LIGO’s two interferometers are located in Livingston on the south coast of the United States and Hanford on the northwest coast. Each interferometer is composed of two 4km long vacuum steel pipe arms that are perpendicular to each other in an L shape. Many finely processed mirrors are installed at the ends. When a laser pointer passes through the interferometer, the laser beam will split into two beams and travel along the two tube arms.
When a gravitational wave appears, one of the tube arms will be stretched, and the other tube arm will be compressed, so that the two laser beams travel different distances along the two tube arms, and will become out of sync when they meet again. Using this principle, LIGO’s sensitivity is sufficient to detect a target moving distance of only one ten thousandth of the proton diameter (ie 10-19 meters). Therefore, even if the gravitational wave signal is extremely weak, the LIGO interferometer can capture it.

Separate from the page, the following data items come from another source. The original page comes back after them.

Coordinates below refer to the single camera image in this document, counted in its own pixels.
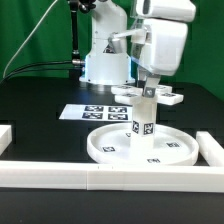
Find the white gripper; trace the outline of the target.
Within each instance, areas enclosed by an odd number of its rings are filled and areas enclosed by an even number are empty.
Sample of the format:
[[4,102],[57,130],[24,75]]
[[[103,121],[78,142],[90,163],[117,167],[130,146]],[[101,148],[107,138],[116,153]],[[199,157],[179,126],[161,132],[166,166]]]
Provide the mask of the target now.
[[145,19],[142,33],[132,36],[131,57],[150,73],[146,77],[142,96],[153,98],[161,76],[173,76],[183,54],[188,27],[185,23]]

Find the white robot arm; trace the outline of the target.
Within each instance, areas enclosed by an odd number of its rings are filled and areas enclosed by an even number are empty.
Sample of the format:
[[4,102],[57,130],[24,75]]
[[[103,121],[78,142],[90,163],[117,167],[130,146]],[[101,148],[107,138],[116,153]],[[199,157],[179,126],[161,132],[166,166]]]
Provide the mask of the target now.
[[138,77],[154,87],[179,67],[188,27],[195,16],[190,0],[134,0],[132,16],[112,0],[97,0],[92,13],[92,47],[80,81],[106,88],[132,84],[131,64]]

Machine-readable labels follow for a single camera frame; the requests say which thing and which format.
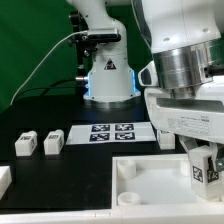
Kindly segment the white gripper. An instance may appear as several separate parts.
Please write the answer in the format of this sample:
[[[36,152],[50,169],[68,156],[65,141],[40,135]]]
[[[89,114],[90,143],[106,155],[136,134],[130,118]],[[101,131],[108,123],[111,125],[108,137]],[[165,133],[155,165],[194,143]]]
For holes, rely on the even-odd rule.
[[[209,65],[205,73],[212,81],[196,86],[193,99],[180,100],[158,87],[153,61],[138,73],[152,125],[180,135],[186,152],[198,147],[195,139],[224,144],[224,65]]]

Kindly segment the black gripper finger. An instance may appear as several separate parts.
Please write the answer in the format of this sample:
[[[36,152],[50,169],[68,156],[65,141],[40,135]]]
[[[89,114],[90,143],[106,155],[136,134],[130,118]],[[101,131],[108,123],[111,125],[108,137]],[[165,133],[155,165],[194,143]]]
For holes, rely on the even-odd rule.
[[[213,163],[217,172],[224,171],[224,145],[214,144]]]

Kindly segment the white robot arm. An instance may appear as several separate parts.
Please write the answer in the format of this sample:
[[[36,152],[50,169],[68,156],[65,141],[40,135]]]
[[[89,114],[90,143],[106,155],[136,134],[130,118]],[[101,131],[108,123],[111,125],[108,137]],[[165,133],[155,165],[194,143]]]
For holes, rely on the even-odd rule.
[[[128,76],[126,31],[106,12],[108,5],[132,5],[151,50],[151,82],[144,92],[149,118],[161,131],[188,140],[224,144],[224,78],[215,82],[211,49],[217,46],[216,0],[67,0],[84,17],[86,35],[120,36],[94,54],[84,99],[98,105],[127,101],[134,94]]]

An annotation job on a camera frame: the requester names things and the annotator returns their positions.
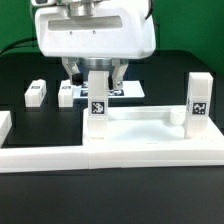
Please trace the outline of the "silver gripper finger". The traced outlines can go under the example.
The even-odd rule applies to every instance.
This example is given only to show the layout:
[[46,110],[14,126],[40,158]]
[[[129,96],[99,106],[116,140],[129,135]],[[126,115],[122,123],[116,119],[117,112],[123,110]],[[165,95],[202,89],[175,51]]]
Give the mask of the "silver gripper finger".
[[72,85],[81,85],[82,84],[82,73],[80,72],[77,66],[78,60],[74,57],[63,57],[62,65],[66,70],[70,83]]
[[109,89],[121,90],[123,88],[123,77],[128,68],[127,59],[113,59],[112,66],[114,70],[109,77]]

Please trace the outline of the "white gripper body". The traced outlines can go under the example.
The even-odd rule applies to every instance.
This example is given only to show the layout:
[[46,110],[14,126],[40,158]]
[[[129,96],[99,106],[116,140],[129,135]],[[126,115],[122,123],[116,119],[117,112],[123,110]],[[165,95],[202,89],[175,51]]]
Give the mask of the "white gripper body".
[[141,59],[156,48],[149,0],[100,0],[93,14],[71,16],[50,0],[35,14],[41,52],[50,57]]

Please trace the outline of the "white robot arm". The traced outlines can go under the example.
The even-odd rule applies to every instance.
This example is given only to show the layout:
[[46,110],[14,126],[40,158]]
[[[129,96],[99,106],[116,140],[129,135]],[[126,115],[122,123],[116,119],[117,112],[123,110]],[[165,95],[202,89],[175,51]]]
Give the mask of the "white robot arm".
[[37,9],[39,49],[60,57],[71,78],[77,64],[107,61],[114,68],[111,89],[123,87],[130,59],[146,58],[156,48],[153,0],[30,0]]

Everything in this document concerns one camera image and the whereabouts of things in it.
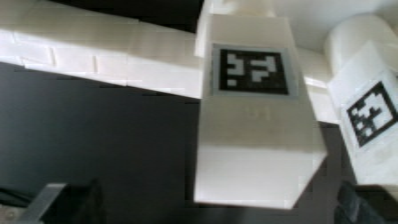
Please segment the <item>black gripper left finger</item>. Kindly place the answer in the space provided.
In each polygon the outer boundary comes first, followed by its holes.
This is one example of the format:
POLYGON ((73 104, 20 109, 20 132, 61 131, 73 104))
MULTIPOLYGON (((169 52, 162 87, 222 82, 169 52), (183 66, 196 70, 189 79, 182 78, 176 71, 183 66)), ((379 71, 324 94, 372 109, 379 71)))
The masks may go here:
POLYGON ((86 185, 50 183, 15 224, 107 224, 103 190, 98 180, 86 185))

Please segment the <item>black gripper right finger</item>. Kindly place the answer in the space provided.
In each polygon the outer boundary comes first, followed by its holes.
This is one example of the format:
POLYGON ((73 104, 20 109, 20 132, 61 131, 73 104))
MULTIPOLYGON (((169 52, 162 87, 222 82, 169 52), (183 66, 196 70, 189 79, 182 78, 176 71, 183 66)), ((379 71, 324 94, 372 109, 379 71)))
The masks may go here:
POLYGON ((334 224, 398 224, 398 200, 381 185, 341 183, 334 224))

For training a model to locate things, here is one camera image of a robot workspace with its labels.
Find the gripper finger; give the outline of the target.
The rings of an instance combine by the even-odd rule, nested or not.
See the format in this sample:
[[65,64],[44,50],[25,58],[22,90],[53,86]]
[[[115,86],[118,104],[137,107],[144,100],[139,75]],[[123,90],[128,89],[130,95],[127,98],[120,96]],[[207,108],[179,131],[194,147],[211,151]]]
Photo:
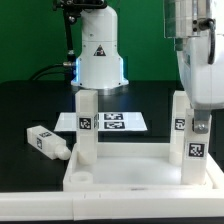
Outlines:
[[193,130],[197,134],[206,134],[209,131],[209,110],[194,110]]

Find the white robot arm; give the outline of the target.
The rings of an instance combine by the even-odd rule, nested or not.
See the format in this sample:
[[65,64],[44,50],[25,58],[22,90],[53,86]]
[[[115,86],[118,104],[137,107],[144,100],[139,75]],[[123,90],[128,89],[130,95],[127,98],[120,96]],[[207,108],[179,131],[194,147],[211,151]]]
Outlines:
[[[224,108],[224,0],[163,0],[164,35],[172,38],[183,88],[194,109],[194,131],[208,131]],[[89,89],[126,85],[117,52],[117,15],[111,7],[81,13],[82,53],[72,81]]]

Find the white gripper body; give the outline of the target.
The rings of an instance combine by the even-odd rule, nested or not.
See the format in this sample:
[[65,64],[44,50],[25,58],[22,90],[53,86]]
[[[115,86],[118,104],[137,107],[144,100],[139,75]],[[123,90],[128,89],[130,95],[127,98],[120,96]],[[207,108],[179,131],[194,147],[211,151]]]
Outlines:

Due to its extremely high sensitivity, the LIGO interferometer is very susceptible to interference from background noise. Scientists already have countermeasures for the disturbance of truck rumble and temperature difference fluctuations in the distance, but the quantum mechanical fluctuation noise of the laser beam generated by the laser often overwhelms the weak gravitational wave signal. The uncertainty of the number of photons in the red laser pointer laser beam that reaches the LIGO detector also brings uncertainty to the measurement of the moving distance; the unknown number of photons is also caused by the momentum impulse applied when hitting the LIGO mirror The mirror movement further increases the uncertainty of the measurement results.